You have more patience than I do…
Nice job. Put it in the projects section.


----------



## MrUnix (May 18, 2012)

How did you come up with that pattern? While the outside shape does look like a swallowtail, the rest sure doesn't!! Kind of reminds me of the psychedelic line-art posters from back in the 60's 

Cheers,
Brad


----------



## tomsteve (Jan 23, 2015)

oooohhh, i didnt do the pattern. i am NOT that artistic. it was a guy named jeff zaffino that did it. it was in an edition of scrollsaw woodworking and crafts magazine about 8 years or so ago.
i counted one time and i think i counted 12 different tigers in there.


----------



## PaulDoug (Sep 26, 2013)

That is a great pattern and you did a wonderful job scrolling it.
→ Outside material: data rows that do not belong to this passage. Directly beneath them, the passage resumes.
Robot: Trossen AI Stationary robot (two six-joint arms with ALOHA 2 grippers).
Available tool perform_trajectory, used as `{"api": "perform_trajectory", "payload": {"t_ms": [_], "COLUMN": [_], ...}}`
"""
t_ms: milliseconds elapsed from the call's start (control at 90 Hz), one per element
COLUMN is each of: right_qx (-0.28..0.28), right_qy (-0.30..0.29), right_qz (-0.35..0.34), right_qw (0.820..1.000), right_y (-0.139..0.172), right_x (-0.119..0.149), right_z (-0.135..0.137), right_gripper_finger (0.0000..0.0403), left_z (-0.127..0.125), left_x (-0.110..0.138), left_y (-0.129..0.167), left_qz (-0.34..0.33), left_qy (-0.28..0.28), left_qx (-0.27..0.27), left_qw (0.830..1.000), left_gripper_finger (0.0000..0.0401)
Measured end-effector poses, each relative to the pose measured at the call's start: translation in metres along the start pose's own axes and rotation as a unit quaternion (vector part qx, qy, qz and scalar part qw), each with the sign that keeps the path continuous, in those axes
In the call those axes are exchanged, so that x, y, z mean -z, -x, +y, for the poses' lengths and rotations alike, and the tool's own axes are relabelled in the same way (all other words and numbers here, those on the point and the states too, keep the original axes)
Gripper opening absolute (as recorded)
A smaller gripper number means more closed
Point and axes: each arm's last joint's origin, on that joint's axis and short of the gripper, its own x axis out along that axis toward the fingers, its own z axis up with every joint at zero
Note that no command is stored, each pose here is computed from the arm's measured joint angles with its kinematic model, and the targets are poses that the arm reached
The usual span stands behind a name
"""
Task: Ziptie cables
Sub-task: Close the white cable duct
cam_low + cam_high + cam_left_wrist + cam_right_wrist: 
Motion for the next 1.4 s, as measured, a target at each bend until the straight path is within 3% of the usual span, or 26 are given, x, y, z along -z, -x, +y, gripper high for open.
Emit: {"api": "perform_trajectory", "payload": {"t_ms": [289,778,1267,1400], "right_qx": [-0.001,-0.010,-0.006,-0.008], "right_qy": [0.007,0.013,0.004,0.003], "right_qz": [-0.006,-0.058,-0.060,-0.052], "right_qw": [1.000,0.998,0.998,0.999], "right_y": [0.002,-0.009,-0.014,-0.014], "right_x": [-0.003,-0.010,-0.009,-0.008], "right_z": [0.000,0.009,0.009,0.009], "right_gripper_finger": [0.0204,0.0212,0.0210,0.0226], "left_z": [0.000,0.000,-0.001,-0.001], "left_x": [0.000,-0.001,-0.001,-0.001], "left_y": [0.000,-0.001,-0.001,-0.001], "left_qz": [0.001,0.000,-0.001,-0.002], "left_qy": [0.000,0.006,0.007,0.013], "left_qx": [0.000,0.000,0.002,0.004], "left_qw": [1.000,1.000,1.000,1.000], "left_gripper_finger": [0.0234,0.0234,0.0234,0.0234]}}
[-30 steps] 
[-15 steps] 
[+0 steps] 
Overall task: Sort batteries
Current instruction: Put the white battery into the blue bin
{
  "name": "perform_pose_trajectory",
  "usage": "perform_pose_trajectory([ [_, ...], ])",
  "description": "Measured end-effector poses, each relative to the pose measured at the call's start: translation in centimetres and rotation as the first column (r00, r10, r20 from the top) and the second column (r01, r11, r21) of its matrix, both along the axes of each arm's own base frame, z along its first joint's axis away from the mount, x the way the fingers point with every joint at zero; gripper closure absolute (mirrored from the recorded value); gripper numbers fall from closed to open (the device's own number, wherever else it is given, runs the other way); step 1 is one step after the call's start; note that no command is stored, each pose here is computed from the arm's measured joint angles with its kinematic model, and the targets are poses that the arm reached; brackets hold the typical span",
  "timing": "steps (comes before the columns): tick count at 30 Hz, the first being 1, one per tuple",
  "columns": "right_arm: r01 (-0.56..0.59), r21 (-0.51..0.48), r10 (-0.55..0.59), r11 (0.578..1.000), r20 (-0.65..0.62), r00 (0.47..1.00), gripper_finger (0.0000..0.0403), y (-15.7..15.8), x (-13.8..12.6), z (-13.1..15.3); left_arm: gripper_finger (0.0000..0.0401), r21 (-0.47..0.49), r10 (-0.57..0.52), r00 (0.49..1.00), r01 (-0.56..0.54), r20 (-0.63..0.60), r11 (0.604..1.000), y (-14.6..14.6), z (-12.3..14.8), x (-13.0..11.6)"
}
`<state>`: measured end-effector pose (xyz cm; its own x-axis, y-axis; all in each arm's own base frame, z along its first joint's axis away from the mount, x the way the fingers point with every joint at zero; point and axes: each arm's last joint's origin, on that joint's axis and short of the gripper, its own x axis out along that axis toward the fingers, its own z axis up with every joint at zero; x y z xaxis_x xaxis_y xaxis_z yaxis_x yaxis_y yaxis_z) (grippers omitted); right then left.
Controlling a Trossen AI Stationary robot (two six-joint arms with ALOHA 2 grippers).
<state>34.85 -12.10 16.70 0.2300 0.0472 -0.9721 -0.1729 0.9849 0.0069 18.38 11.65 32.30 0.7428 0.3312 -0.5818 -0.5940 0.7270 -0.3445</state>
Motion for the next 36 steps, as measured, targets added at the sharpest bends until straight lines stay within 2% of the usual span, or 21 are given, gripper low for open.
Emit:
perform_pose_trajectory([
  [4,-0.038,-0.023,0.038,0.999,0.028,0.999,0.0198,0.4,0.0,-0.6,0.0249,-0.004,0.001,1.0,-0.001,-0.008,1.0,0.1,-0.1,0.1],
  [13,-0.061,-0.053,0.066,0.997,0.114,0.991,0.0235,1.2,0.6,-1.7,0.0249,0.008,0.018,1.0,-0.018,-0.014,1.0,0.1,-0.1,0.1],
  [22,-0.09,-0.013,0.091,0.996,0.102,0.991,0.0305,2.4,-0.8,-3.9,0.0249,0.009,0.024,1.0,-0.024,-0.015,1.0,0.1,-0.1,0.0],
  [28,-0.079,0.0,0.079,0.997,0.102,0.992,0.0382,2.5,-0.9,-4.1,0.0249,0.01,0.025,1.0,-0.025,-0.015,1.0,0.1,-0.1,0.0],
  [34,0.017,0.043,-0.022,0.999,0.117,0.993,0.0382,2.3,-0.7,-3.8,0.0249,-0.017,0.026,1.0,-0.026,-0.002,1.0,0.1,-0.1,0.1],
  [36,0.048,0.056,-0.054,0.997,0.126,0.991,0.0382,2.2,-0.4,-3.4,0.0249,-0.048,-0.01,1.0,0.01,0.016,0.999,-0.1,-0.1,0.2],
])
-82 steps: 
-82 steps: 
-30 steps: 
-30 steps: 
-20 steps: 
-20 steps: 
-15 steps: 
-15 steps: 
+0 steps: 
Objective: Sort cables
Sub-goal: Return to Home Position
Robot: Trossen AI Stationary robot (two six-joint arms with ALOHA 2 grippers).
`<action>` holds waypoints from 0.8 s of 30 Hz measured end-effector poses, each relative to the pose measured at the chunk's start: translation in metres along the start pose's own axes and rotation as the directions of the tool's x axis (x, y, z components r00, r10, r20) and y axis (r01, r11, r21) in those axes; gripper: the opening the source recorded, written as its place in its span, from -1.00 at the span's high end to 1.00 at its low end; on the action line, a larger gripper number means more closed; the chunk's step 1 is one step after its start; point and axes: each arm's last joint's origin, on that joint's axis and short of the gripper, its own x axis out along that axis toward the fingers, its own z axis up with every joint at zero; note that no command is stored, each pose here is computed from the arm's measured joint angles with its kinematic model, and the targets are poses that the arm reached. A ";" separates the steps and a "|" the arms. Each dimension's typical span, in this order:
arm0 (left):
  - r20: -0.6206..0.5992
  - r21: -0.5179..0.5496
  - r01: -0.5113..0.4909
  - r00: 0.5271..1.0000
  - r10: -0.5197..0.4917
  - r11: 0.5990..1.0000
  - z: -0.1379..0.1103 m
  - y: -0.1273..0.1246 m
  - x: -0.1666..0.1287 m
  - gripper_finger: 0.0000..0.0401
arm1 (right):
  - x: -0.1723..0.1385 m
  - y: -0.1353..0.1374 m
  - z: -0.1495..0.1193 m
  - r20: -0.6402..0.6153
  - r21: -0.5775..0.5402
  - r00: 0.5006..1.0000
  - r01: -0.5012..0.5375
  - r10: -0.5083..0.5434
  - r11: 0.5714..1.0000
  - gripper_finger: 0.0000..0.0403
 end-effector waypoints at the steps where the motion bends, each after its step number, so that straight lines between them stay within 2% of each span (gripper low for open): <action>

Unfortunately it is very difficult to get any of Jeff's patterns anymore.


----------



## tomsteve (Jan 23, 2015)

it was sad to read of the legal troubles jeff ran into. he has an amazing talent. i hope hes doing good today.


----------



## nailbanger2 (Oct 17, 2009)

Yes, tomsteve, if you put it in the projects section, people can zoom in on it. With old eyes like mine, I can tell it's a lot of work, but I can't see the details too well.


----------



## tomsteve (Jan 23, 2015)

ok, guess i gotta find the projects section!
found it! i think. now gotta figger out how to post it there


----------



## PaulDoug (Sep 26, 2013)

I think you will be the same size in the project section as it is here.


----------



## sawdust703 (Jul 6, 2014)

I'm a scroll sawyer myself, tomsteve, & you done a hell of a job there, brother! Keep up the good work! As far as pictures go, I've been trying to figure it out for some time, too. I got enough error messages, I just gave up. So my granddaughter took it upon her self to fix me up a FB page with pictures of my projects. She called it Sawdust Haven after our business. She says that'll be easier for this ol' man to figure out, & not take so much time away from my shop time. What a kid, huh? Have a look see, if ya get a chance. She kinda likes it when folks look at her Grandpa's work. She tells folks around here it gives her a chance to show off the work of an old truck driver.


----------